> **Task requirements**
A single figure is the whole answer: the number of lines in the records that contain "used".

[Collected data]
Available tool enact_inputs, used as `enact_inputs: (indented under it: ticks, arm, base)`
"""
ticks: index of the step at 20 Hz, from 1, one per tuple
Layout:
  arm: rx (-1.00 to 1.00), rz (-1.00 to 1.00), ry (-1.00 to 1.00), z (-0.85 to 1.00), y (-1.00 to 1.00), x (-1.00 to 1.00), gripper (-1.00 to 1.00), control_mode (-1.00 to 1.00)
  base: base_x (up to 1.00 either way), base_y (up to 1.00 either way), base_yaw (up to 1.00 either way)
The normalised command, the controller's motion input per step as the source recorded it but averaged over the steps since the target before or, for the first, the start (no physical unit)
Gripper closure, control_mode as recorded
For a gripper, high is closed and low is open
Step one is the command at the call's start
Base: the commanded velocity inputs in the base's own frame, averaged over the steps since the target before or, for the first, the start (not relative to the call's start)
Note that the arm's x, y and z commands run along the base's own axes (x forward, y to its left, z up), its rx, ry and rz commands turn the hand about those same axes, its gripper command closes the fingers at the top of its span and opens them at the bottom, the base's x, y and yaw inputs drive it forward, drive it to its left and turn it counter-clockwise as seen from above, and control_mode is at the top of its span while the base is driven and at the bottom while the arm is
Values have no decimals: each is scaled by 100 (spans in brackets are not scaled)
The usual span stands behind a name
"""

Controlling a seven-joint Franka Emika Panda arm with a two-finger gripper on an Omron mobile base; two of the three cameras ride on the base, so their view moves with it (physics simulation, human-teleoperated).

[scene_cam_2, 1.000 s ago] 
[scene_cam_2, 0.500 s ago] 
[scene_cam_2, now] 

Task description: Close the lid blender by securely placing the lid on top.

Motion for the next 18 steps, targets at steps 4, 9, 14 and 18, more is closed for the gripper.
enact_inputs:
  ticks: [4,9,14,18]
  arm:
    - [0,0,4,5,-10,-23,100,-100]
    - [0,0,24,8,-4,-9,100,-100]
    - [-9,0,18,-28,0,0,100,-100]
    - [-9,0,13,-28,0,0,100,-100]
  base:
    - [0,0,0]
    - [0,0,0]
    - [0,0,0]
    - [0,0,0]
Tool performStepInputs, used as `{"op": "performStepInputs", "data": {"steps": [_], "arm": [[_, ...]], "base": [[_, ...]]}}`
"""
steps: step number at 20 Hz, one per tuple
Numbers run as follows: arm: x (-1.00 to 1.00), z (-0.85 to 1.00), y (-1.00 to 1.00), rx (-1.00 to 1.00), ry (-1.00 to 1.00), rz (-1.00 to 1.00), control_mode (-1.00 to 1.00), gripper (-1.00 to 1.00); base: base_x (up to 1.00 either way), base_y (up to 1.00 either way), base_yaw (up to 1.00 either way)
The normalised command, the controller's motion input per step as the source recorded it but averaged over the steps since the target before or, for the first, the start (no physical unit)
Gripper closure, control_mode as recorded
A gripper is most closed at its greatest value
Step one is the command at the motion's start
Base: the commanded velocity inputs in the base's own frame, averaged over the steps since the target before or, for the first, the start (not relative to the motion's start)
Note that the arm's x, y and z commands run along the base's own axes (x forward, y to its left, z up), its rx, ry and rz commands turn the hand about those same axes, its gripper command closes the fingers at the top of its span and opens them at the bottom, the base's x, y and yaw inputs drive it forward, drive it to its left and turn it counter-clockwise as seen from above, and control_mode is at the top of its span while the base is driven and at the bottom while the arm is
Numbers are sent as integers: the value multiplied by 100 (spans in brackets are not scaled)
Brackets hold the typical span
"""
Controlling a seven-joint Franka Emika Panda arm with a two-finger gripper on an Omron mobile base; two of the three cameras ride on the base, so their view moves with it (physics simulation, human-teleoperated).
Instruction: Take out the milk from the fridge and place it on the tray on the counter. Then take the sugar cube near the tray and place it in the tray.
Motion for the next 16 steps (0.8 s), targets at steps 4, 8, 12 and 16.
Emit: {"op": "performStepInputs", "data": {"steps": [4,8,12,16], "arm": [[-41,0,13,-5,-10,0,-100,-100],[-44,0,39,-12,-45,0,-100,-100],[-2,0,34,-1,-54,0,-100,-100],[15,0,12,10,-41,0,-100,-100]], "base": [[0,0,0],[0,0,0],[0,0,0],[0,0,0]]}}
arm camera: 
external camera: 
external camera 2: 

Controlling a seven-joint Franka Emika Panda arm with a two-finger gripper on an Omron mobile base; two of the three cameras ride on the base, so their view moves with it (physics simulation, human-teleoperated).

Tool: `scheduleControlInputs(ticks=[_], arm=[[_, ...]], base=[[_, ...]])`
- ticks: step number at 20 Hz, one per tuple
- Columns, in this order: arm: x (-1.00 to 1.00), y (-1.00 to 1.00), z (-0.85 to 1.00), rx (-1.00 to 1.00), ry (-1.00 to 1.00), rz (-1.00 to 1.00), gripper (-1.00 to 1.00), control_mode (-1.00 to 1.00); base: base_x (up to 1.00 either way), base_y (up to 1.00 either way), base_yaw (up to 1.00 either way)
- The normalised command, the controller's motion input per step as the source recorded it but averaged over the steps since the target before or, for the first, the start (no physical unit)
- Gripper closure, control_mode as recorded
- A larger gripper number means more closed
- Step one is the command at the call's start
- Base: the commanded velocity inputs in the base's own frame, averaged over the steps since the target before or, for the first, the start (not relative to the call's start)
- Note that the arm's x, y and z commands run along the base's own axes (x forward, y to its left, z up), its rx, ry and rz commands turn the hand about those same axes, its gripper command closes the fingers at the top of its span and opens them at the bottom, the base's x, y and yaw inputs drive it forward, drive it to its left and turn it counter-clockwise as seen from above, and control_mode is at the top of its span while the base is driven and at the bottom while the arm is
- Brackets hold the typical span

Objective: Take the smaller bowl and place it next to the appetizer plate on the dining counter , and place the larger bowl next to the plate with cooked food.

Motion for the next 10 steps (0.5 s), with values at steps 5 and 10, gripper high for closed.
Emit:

> **Finished task**
2